ジェイムズ・ウェッブ宇宙望遠鏡 (James Webb Space Telescope – JWST)
ジェイムズ・ウェッブ宇宙望遠鏡(JWST)は、2021年12月25日に打ち上げられた、史上最大かつ最も高性能な宇宙望遠鏡です。名前は、NASAの第2代長官ジェイムズ・E・ウェッブ氏に由来しています。
この望遠鏡は、NASA(アメリカ航空宇宙局)、ESA(欧州宇宙機関)、CSA(カナダ宇宙機関)が協力して開発しました。「ハッブル宇宙望遠鏡の後継機」と呼ばれることもありますが、ハッブルが主に可視光(私たちが目で見える光)で観測するのに対し、JWSTは主に赤外線を使って宇宙を観測する点で大きく異なります。
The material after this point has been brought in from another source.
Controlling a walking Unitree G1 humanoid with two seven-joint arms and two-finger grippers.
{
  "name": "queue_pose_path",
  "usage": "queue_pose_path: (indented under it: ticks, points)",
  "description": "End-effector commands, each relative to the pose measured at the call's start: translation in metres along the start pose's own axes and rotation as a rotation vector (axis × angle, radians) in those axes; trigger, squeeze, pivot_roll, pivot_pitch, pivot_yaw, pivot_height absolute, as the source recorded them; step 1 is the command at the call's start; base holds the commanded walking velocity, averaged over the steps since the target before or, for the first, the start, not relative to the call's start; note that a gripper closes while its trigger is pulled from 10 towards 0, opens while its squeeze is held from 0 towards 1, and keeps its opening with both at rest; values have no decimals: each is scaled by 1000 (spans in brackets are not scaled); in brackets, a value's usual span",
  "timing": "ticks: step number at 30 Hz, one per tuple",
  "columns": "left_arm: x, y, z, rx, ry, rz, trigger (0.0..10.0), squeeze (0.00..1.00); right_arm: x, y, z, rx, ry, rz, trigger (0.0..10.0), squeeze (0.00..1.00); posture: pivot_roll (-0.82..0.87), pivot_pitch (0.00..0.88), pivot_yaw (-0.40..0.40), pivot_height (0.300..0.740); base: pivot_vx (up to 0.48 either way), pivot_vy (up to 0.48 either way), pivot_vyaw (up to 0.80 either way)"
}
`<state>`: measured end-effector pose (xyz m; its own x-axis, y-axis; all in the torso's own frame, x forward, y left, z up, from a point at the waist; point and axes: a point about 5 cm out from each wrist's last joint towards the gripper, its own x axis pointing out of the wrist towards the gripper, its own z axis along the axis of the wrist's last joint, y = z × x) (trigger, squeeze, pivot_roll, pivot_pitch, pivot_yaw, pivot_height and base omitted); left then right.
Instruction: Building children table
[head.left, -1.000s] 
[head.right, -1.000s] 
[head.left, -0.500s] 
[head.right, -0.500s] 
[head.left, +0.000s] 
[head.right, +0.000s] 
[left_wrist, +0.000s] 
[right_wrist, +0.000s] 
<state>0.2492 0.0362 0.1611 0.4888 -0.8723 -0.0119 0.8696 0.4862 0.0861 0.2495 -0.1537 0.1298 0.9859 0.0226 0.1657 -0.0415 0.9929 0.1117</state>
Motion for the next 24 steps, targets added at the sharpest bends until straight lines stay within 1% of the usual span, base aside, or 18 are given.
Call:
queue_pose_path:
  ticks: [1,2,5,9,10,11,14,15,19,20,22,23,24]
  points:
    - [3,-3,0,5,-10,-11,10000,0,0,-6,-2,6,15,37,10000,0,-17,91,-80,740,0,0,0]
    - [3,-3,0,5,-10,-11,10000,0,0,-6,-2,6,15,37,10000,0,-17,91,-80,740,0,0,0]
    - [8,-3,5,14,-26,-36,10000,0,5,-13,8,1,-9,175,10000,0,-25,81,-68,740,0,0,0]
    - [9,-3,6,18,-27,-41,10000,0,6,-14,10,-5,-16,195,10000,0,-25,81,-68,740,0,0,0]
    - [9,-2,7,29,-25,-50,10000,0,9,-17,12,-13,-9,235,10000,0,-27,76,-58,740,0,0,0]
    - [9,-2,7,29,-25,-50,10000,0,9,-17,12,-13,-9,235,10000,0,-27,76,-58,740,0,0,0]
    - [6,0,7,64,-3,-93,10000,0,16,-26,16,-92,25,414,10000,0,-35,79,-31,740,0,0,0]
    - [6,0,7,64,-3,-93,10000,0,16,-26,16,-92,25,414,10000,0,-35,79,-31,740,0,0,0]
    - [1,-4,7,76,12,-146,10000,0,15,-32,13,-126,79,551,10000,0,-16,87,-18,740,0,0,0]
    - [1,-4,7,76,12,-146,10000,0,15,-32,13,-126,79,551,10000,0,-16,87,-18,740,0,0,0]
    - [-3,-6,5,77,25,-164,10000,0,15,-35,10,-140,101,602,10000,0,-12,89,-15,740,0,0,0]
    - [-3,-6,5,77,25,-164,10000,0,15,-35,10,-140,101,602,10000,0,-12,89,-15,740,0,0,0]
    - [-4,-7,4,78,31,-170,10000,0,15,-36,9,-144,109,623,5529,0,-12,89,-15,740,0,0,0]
JWSTの最大の特徴は、金でコーティングされた18枚の六角形の鏡を組み合わせた、直径6.5メートルにもなる巨大な主鏡です。また、テニスコートほどの大きさを持つ5層構造の巨大なサンシールド(日除け)を備えており、太陽や地球からの光と熱を遮断します。
地球から約150万km離れた「ラグランジュ点(L2)」という特殊な場所に位置し、常に太陽・地球・月を背にして観測を続けています。
【もっと詳しく】
JWSTが赤外線で観測を行う主な理由は2つあります。
- 遠方宇宙(初期宇宙)の観測: 宇宙は膨張しているため、遠くの銀河から放たれた光は、地球に届くまでの間に波長が引き伸ばされます(赤方偏移)。宇宙誕生初期の銀河から放たれた可視光や紫外線は、地球に届く頃には赤外線になっています。JWSTは、この微弱な赤外線を捉えることで、宇宙で最初に誕生した星(ファーストスター)や銀河の姿を探ることを目的としています。
- 星や惑星の誕生現場の観測: 星や惑星は、宇宙空間に浮かぶガスや塵(ちり)が集まって誕生します。これらの場所は濃い塵に覆われており、可視光では内部を見通すことができません。しかし、赤外線は可視光よりも塵を透過しやすいため、JWSTは塵の向こう側で起きている星や惑星の誕生プロセスを詳細に観測できます。
また、JWSTは系外惑星(太陽以外の恒星を回る惑星)の大気を分析し、水蒸気やメタンなどの分子を検出することで、生命が存在できる環境かどうかを探ることも重要なミッションの一つです。
これらの高感度な赤外線観測を実現するため、JWSTの観測機器は、望遠鏡自身が発する微弱な赤外線の影響を避けるため、サンシールドによってマイナス220℃以下という極低温に保たれています。主鏡の材料に(金メッキを施した)ベリリウムが使われているのも、極低温でも歪みが少ないという特性のためです。